The Checklist Manifesto is the title of a book by best-selling author and surgeon, Atul Gawande, MD. Currently, this book is circulating through the leadership team. We try to keep at least one book or journal article circulating to increase knowledge, invite discussion and provide a shared language for improvement and focus. I would recommend this book and have a few extra copies if you would like to borrow one. The following is from the inside cover:
“The modern world has given us stupendous know-how. Yet avoidable failures continue to plague us in health care, government, the law, the financial industry – in almost every realm of organized activity. And the reason is simple: the volume and complexity of knowledge today has exceeded our ability as individuals to properly deliver it to people – consistently, correctly, safely. We train longer, specialize more, use ever advancing technologies, and we still fail.

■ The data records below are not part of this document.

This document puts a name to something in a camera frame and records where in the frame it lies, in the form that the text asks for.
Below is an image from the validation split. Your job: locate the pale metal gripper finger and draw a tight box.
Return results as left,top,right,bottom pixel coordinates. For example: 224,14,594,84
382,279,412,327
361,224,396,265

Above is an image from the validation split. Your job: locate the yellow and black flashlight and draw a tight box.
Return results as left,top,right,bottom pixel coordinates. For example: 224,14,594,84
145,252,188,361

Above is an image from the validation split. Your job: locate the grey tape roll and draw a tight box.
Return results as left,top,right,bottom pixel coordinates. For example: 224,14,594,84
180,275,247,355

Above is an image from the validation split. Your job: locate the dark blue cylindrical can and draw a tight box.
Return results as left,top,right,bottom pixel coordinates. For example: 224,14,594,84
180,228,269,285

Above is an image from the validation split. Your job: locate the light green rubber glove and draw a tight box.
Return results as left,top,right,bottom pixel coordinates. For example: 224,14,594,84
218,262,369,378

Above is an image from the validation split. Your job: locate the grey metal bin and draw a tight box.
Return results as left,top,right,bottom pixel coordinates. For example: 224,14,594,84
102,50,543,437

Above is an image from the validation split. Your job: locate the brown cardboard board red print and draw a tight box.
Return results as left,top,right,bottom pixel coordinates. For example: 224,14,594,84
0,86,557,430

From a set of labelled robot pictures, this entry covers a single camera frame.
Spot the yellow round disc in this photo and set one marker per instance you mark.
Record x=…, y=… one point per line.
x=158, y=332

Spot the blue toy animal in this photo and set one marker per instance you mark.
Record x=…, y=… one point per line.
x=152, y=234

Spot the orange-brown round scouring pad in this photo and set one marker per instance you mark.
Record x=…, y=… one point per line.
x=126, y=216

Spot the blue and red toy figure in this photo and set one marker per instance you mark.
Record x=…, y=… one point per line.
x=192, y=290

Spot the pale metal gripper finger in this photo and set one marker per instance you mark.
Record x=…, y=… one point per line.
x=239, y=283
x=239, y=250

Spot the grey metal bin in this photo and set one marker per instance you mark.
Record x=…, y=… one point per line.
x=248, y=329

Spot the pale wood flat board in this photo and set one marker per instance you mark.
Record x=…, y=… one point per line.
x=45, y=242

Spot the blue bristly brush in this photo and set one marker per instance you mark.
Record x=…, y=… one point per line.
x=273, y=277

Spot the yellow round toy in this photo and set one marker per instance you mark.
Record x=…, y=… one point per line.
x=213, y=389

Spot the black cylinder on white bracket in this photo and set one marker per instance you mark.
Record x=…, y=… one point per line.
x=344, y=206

“Now, acclaimed writer and surgeon Atul Gawande makes a compelling argument that we can do better and finds a solution in the most humble of places: the lowly checklist. He explains how checklists have made possible some of the most difficult things people do – from flying airplanes to building skyscrapers of mind-boggling sophistication. And drawing on his own experience, he shows how applying this idea to the immensely various and complex world of surgery produced a ninety-second checklist that reduced deaths and complications by more than one-third in eight hospitals around the world – at virtually no cost and for almost any kind of operation.”
I had the honor of introducing Dr. Atul Gawande as a keynote speaker for the 2007 IHI National Forum. In preparation for that three-minute introduction, I read every article I could find by him as well as his best-selling books, Better and Complications. I also had a chance to have lunch with him prior to his presentation. In thirty minutes, I was impressed with his energy, practical knowledge and humble approach to life. I hope you will enjoy reading his book.
When you read Checklist, think about ways we can – stabilize, standardize and improve – the work of the various teams who serve our patients and our organization. Let me hear from you as we learn together.